All the Ayatollah's men

Shiite militias have embedded themselves within the structures of the Iraqi government, which has become far too reliant on their power to contemplate cracking down on them. Together, they have committed horrifying human rights abuses: In early June, Shiite militias along with Iraqi security forces reportedly executed around 255 prisoners, including children. An Amnesty International report from June detailed how Shiite militias regularly carried out extrajudicial summary executions, and reported that dozens of Sunni prisoners were killed in government buildings.

The militias also played a leading role in the liberation of the besieged Shiite Turkmen town of Amerli.

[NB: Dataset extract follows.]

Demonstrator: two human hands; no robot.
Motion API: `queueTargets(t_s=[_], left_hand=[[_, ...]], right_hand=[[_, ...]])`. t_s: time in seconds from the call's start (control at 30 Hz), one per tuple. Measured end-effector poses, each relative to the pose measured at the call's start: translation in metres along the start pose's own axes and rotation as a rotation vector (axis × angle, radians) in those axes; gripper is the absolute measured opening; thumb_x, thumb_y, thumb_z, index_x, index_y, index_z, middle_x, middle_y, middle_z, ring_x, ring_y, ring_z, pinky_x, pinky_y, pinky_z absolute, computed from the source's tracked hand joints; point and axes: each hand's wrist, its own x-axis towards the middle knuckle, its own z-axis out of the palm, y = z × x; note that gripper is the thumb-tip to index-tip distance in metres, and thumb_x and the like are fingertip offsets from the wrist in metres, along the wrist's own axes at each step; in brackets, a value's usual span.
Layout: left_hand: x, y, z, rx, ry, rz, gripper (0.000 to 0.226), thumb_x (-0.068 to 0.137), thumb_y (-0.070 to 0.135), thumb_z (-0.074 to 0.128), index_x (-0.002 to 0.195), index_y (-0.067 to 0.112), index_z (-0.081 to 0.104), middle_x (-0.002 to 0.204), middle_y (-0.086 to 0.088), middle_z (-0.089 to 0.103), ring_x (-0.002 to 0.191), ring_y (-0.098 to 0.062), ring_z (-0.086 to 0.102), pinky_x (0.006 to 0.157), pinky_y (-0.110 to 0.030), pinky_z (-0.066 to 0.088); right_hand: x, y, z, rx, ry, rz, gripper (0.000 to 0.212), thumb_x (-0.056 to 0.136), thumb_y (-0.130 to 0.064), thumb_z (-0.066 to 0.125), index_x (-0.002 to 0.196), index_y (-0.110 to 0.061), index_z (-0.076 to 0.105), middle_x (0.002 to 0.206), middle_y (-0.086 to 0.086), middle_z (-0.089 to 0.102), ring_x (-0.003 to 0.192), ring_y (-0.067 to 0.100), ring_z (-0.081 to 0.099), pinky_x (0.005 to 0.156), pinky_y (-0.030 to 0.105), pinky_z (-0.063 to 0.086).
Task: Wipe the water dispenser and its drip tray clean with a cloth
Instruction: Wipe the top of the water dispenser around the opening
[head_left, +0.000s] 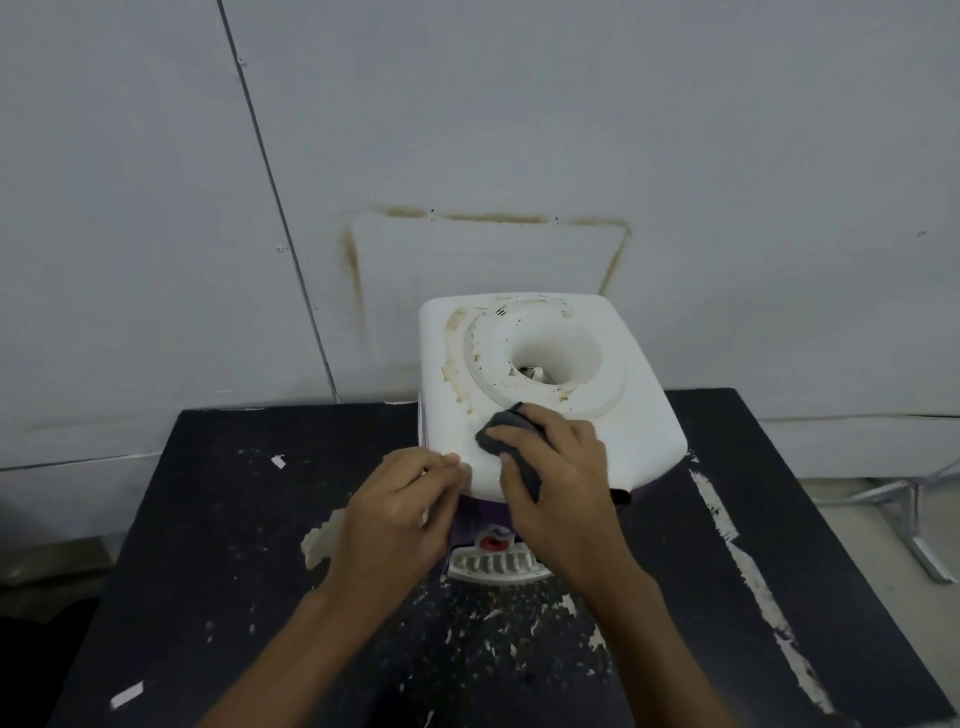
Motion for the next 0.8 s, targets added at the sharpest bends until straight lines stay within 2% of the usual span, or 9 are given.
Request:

Kata’ib Hezbollah, a U.S.-designated terrorist group and direct Iranian proxy, even used Iraqi government helicopters to deliver arms and other supplies during the battle. Just as IS has captured and used U.S.- supplied vehicles, U.S.-made M1A1 Abrams’ tanks provided to the Iraqi government have flown sectarian Shiite banners and supported Kata’ib Hezbollah operations. Those tanks are not alone: U.S.-made armored Humvees, which Kata’ib Hezbollah once targeted during the Iraq War with rocket-propelled grenades (when driven by Americans), have also been taken by the militia and used in operations.

Iran has led the way in developing Iraq’s Shiite militias. Since May 2013, Tehran has bolstered its network of new and old Iraqi proxy groups to provide a steady flow of fighters to Syria. Some of these Iraqi forces, who had been fighting on behalf of President Bashar al-Assad’s regime, redeployed back to Iraq and form the nucleus of newer militia groups which are currently fighting the Baghdad government’s Sunni enemies.